# [Prompt]
Copy out each line containing "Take" from the entries below.

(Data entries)
━━━━━━━━

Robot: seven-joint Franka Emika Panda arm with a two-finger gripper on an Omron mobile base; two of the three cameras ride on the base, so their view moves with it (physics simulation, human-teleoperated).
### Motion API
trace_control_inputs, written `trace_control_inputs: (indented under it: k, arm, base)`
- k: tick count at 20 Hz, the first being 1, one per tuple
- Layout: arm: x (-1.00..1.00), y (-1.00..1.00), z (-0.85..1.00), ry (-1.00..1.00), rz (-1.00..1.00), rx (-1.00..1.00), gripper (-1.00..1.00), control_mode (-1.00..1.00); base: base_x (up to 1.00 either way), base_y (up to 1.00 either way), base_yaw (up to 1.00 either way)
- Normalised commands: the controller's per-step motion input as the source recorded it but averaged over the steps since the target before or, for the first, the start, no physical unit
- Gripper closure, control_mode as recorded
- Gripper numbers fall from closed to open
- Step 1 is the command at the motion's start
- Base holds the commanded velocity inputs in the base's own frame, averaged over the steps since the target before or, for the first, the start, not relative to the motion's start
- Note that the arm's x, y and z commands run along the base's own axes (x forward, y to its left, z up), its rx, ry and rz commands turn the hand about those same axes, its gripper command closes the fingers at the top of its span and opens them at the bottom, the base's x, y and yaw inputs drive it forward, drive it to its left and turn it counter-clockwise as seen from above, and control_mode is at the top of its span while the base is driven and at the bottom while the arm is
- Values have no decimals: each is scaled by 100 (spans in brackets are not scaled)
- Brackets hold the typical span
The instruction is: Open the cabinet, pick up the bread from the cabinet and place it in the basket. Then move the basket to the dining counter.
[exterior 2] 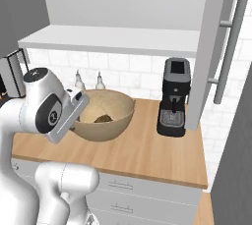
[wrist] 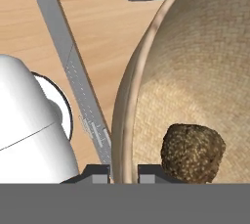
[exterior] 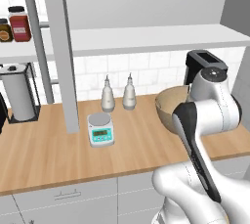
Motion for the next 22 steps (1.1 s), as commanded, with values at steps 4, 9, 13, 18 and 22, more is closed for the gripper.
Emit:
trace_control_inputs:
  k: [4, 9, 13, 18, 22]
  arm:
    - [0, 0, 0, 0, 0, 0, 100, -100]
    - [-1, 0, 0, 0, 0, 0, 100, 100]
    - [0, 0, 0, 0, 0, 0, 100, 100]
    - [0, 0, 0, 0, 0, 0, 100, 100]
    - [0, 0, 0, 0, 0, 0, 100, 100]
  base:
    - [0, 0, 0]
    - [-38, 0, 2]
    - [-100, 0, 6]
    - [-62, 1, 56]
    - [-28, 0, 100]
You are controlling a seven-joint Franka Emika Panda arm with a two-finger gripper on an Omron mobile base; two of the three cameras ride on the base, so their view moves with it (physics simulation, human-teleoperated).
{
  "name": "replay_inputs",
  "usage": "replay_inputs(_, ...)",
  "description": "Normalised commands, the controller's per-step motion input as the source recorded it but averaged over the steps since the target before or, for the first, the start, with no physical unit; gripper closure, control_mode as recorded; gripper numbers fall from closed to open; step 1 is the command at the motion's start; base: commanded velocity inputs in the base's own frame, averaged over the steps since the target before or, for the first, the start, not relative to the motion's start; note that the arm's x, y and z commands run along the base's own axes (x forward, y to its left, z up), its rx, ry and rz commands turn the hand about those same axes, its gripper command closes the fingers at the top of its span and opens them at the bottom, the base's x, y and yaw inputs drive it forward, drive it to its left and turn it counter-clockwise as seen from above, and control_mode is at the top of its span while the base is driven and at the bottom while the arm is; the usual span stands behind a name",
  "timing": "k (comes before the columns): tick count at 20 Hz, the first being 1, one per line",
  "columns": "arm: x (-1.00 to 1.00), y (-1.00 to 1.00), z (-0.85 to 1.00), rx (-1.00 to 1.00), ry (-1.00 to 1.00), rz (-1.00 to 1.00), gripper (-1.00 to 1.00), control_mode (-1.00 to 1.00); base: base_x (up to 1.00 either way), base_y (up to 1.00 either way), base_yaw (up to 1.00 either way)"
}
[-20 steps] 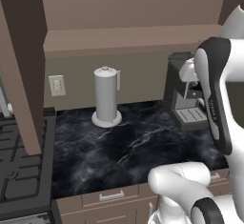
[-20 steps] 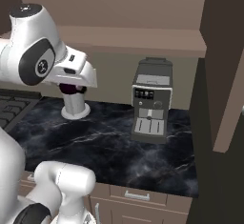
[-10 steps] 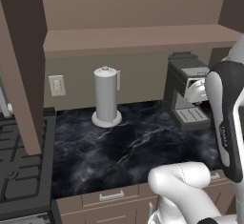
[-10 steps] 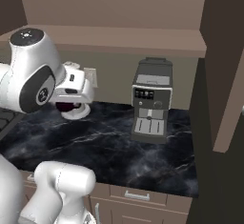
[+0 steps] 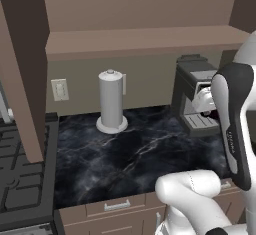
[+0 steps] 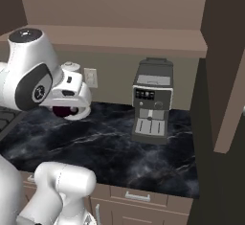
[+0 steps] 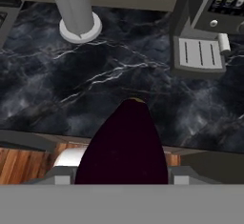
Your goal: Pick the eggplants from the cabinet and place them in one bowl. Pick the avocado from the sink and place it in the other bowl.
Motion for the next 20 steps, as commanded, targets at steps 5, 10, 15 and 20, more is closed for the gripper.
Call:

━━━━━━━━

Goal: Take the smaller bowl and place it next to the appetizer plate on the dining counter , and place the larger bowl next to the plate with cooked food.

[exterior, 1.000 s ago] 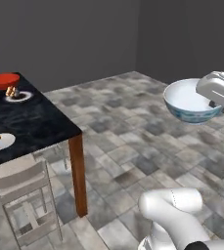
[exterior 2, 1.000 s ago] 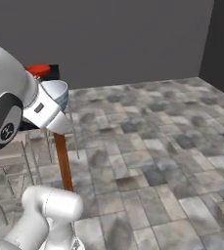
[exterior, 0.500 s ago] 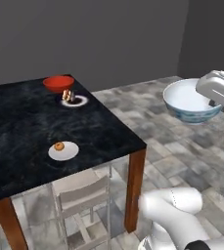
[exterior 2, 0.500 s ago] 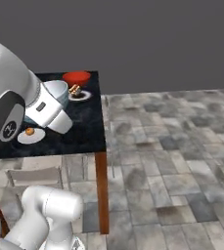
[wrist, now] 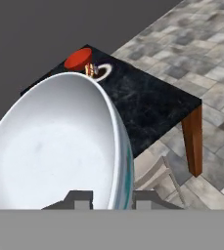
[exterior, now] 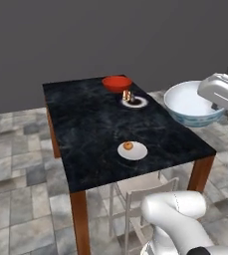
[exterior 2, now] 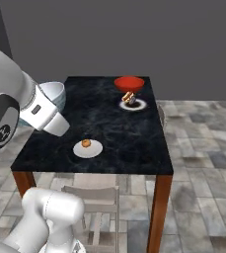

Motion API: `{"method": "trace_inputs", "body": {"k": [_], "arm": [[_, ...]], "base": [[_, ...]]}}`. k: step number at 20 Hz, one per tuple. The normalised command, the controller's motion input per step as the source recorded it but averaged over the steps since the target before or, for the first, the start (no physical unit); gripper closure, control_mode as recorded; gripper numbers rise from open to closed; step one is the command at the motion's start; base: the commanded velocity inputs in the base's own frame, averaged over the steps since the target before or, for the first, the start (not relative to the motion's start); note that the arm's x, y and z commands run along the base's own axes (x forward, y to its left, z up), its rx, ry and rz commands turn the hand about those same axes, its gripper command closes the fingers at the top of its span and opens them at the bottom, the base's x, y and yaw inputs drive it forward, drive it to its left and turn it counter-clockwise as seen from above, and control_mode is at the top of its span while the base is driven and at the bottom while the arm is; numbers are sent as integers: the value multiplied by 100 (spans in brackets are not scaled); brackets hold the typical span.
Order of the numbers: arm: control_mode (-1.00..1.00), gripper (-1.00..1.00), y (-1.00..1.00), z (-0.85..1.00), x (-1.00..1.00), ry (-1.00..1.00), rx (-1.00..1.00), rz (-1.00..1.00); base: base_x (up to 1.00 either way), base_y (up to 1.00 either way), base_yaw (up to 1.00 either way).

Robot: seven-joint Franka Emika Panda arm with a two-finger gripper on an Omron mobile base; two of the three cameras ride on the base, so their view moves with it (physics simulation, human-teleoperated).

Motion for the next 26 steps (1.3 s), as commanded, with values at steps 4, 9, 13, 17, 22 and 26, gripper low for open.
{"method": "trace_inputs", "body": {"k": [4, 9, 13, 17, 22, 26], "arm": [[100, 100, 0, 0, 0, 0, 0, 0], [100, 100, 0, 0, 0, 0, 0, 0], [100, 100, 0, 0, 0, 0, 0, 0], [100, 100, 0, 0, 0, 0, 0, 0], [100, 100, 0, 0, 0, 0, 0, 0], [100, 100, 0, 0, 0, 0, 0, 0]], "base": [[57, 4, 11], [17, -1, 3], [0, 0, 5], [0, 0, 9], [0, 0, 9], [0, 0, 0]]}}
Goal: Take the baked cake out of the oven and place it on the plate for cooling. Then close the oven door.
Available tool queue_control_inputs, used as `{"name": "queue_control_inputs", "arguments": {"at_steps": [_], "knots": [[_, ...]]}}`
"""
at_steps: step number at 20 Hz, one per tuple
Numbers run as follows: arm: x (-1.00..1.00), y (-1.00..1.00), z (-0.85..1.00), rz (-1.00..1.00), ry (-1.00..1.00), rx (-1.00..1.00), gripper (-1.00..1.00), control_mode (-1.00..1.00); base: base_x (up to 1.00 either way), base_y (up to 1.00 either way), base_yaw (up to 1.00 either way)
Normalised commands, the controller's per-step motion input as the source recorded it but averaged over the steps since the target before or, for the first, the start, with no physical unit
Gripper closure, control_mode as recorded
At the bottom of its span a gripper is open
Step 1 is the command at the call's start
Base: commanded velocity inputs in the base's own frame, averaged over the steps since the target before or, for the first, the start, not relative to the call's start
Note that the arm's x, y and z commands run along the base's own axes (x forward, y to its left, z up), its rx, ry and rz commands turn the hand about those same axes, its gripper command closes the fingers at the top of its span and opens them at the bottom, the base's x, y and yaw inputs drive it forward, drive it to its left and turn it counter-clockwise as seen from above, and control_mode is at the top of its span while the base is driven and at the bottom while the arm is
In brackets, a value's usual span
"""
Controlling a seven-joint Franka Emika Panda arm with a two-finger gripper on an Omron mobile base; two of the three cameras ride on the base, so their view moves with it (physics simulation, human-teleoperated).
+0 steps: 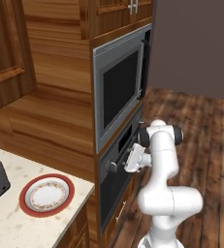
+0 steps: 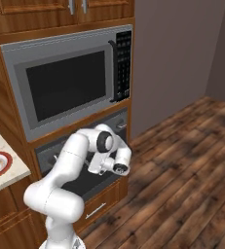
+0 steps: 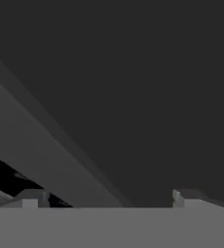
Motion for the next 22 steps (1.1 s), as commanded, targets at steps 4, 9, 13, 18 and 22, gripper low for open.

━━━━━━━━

# [Output below]
Goal: Take the smaller bowl and place it next to the appetizer plate on the dining counter , and place the larger bowl next to the plate with cooked food.
Goal: Take the baked cake out of the oven and place it on the plate for cooling. Then close the oven door.

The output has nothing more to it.